Kankintú and Norte de Santa Fe

Kankintú and Norte de Santa Fe Confront Challenges from Large-Scale Infrastructure Projects

Our way of life, in general terms, is about sustainable agriculture, Mother Earth, and the diversity of traditional crops that give life to all the dwellers. That’s a common thread throughout the indigenous area.

Our people are of struggle, and the indigenous struggle of the original peoples is protected by the sacred power, the power of God, creator and lord of all nature. We are left with an internal challenge to unify our ideas for the social good and to resist the manipulations of the government, to resist for the life of Indigenous people.

— Saturnino

A significant government infrastructure initiative—the Fourth Transmission Line—poses a threat to our Ngäbe and Buglé communities in the Kankintú district of the Comarca Ngäbe-Buglé and in Norte de Santa Fe, Veraguas province. This proposed project, partially funded by the World Bank’s International Finance Corporation (IFC), aims to construct a 300-kilometre electrical line along Panama’s Atlantic Coast. The transmission line will cross our ancestral territories and some of the last remaining untouched rainforests in Panama. We are particularly concerned about the associated infrastructure, including mines, dams, and roads.
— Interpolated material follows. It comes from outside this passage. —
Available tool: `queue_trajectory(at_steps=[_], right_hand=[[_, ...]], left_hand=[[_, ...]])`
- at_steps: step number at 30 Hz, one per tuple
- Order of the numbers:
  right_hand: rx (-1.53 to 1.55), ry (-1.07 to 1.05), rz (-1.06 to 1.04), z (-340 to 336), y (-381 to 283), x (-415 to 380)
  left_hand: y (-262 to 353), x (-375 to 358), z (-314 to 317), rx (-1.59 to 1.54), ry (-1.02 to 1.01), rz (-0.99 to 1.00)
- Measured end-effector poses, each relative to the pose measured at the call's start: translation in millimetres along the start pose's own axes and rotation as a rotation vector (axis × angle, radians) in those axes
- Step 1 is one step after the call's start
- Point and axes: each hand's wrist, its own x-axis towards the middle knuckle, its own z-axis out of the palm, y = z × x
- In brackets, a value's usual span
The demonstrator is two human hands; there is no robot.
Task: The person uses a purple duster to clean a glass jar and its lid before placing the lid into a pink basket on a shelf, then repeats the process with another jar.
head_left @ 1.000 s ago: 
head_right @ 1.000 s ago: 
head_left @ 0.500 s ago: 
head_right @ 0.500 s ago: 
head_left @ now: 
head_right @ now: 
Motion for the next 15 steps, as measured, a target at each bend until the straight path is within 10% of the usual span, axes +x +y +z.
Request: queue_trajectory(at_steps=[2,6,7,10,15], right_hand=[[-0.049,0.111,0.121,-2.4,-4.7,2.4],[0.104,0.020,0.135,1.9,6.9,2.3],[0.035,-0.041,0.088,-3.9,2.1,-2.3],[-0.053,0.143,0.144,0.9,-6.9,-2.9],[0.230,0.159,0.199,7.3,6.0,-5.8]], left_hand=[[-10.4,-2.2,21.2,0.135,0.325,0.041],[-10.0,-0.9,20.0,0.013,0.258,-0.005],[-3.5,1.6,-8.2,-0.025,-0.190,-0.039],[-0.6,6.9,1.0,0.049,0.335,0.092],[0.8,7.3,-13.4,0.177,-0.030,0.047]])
Map to show Panama’s power infrastructure, including the proposed Line IV or “Cuarta Linea”

Our Ngäbe and Buglé communities have inhabited traditional territories in western Panama for thousands of years. However, we have been excluded from processes of free, prior, and informed consent regarding projects that impact our territory. Our government has failed to recognize our collective land rights, which are protected under the United Nations Declaration on the Rights of Indigenous Peoples.

In support of the Territorial Organization of Ngäbe, Buglé, and Campesinos of the Northern Region of Santa Fe, MODETEAB brought the communities’ concerns to the IFC’s Compliance Advisor Ombudsman (CAO). Their investigation into our complaints revealed that the IFC had not adhered to its own sustainability policy, yet the project continues to move forward.

We have been against the Fourth Line and all the projects that come from outside. We have been against all the projects because they only cause us to suffer dispossession.

The government has sometimes said that poverty is going to end [with these projects]. They are going to kill all of us when poverty ends. They are taking away our land, taking away our culture, taking away our way of life, and our way of eating; we will be dead because of all the junk that comes from outside. The food for the children is no longer the same. That is why I am worried that, as a mother and a woman, our family will no longer have a healthy diet like the one we have now.

— Rosa

Norte de Santa Fe, Veraguas province

Norte de Santa Fe is part of the district of Santa Fe in Veraguas province. The region encompasses cold, high mountains in Panama’s Central Range and humid lowlands on its Caribbean coastline.

Map to show boundaries and location of Santa Fe District in Veraguas Province.
The mountains of Norte de Santa Fe are rugged and thickly forested.
The Ngäbe community of Playita in Norte de Santa Fe. 
Campesino allies from Norte de Santa Fe

Kankintú, Ngäbe-Buglé Comarca

Kankintú refers to both a town and a district of the Comarca Ngäbe-Buglé.

A mural in Colegio San Agustín de Kankintú (2016) showing administrative divisions of the Comarca Ngäbe-Buglé, including Kankintú.
Google Earth screenshot to show Kankintú on the Cricamola River in the Comarca Ngäbe-Buglé. The view has been rotated with the Caribbean coast in the top left corner.
The Cricamola River, as seen from Kankintú, the Ngäbe-Buglé Comarca. 
Cacique Cesar Salazar on a bridge over the Cricamola River, Kankintú, the Ngäbe-Buglé Comarca. 
MODETEAB meeting with friends and allies in Kankintú.